The task
Can you transcribe the data exactly? Leave the pictures out.
++++++++++++++++++++
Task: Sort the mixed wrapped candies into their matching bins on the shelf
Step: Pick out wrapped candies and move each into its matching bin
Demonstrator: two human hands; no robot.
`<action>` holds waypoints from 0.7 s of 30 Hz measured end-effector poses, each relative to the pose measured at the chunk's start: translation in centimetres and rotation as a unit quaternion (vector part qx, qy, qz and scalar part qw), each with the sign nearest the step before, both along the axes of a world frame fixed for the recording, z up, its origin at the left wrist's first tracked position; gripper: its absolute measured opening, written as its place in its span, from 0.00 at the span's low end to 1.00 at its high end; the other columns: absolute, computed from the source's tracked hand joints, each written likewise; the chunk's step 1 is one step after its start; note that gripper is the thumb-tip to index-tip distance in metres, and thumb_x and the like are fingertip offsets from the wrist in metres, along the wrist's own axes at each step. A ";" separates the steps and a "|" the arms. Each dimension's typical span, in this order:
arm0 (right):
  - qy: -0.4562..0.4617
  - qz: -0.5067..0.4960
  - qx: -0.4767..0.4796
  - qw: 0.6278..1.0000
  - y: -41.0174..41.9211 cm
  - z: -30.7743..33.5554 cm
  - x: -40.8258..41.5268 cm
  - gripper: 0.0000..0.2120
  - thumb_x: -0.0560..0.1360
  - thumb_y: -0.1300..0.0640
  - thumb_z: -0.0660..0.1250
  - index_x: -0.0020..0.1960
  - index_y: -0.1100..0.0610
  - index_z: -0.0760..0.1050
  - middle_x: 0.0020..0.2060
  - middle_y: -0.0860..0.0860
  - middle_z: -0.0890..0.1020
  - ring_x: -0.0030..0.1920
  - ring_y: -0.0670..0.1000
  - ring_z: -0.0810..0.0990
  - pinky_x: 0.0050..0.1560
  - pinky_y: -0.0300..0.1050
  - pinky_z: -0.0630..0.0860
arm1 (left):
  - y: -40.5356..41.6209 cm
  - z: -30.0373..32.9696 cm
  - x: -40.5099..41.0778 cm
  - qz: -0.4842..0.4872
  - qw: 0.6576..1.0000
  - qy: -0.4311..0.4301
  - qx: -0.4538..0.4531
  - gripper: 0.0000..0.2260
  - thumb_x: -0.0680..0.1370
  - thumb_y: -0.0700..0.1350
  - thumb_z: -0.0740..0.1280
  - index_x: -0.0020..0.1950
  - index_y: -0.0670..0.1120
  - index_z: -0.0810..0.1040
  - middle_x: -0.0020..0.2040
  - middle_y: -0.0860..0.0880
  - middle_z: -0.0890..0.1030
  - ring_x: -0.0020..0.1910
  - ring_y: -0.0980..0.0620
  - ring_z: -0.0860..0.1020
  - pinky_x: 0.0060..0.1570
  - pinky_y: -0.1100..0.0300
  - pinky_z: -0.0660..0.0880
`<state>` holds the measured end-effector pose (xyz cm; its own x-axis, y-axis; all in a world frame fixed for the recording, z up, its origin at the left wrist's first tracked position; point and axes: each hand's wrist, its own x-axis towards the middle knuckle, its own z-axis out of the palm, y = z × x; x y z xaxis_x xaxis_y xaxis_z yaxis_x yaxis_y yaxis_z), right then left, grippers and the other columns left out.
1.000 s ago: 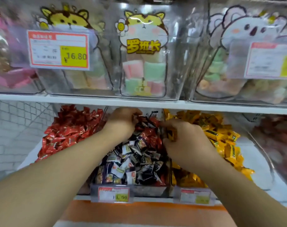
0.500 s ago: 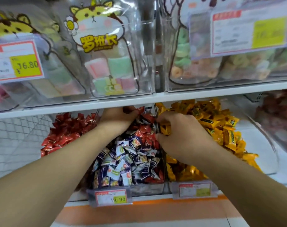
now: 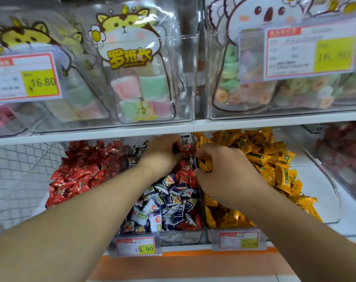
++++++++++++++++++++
Exercise solution
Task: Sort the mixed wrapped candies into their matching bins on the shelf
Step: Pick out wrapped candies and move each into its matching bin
Demonstrator: two human hands; no robot.
`<action>` holds waypoints from 0.7 s of 30 Hz measured end-effector poses, each relative to the pose measured at the chunk's start: translation in centimetres and rotation as a unit quaternion (vector part qx, qy, qz and scalar part qw), each with the sign nearest the step before, both along the axes of a world frame fixed for the recording, z up, its origin at the left wrist's first tracked position; gripper: its absolute measured opening, written as its place in its span, from 0.00 at the span's low end to 1.00 at its high end; the other columns: absolute, computed from the source's tracked hand joints, each written likewise; the chunk's step 1 is one step after its start; note that gripper is the thumb-tip to index-tip distance in metres, and thumb_x and the like are fingertip offsets from the wrist in metres, along the wrist's own axes at each step. A ";" separates the steps and a "|" the arms. Each dimension's typical span, in this order:
arm0 (right):
  - qy: -0.4562..0.4617
  - qz: -0.5067..0.4960
  - qx: -0.4767..0.4796
  - qw: 0.6278..1.0000
  - y: -41.0174..41.9211 cm
  - z: -30.7743..33.5554 cm
  - x: -40.8258..41.5268 cm
  - gripper: 0.0000..0.2120
  - thumb_x: -0.0560..0.1360
  - thumb_y: -0.1300..0.0640
  - thumb_z: -0.0660..0.1250
  - index_x: -0.0020..0.1960
  - index_y: -0.1100..0.0610
  - index_z: -0.0760..0.1050
  - middle_x: 0.0020..0.2060
  - middle_y: -0.0860..0.0860
  - middle_z: -0.0890..0.1020
  - ring_x: -0.0030..0.1920
  - ring_y: -0.0670..0.1000
  - ring_z: -0.0810..0.0990
  - pinky_x: 0.0050..0.1560
  - pinky_y: -0.0300..0.1050
  - pinky_z: -0.0630..0.0860
arm1 (left):
  - y: -40.5356..41.6209 cm
  - z: -30.0373..32.9696 cm
  - x: -40.5099..41.0778 cm
  - qz: -0.4842..0.4872
  - qw: 0.6576..1.0000
  - qy: -0.4311..0.4301
  - qx: -0.4538..0.4531
  - gripper: 0.0000..0.2260
  - thumb_x: -0.0680..0.1370
  - thumb_y: -0.0700..0.1350
  - thumb_z: -0.0740..0.1280
  - index_x: -0.0020..0.1950
  - index_y: -0.0670..0.1120
  - index_z: -0.0810..0.1040
  - middle_x: -0.0020..0.2040
  - middle_y: -0.0860..0.0880
  - middle_z: -0.0890..0.1030
  - ring_x: -0.0020..0.1910
  - ring_y: -0.0980..0.0620
  - ring_z: -0.0860..0.1020
  - pinky_x: 0.0060..0.1570
  - pinky_y: -0.1100..0.0300
  - pinky_z: -0.0660..0.0880
`<state>` holds the measured end-effector pose (xyz cm; its own x-axis, y-axis; all in a world frame fixed for the recording, z up, its origin at the left wrist's first tracked position; point and axes: each hand's wrist, its own x-axis towards the middle knuckle, its own z-axis out of the palm, y = z × x; x y z xaxis_x xaxis_y xaxis_z yaxis_x yaxis_y yaxis_z), right then left, grippers and the other columns left out.
1.000 s ago: 
0.500 s ago: 
now: 

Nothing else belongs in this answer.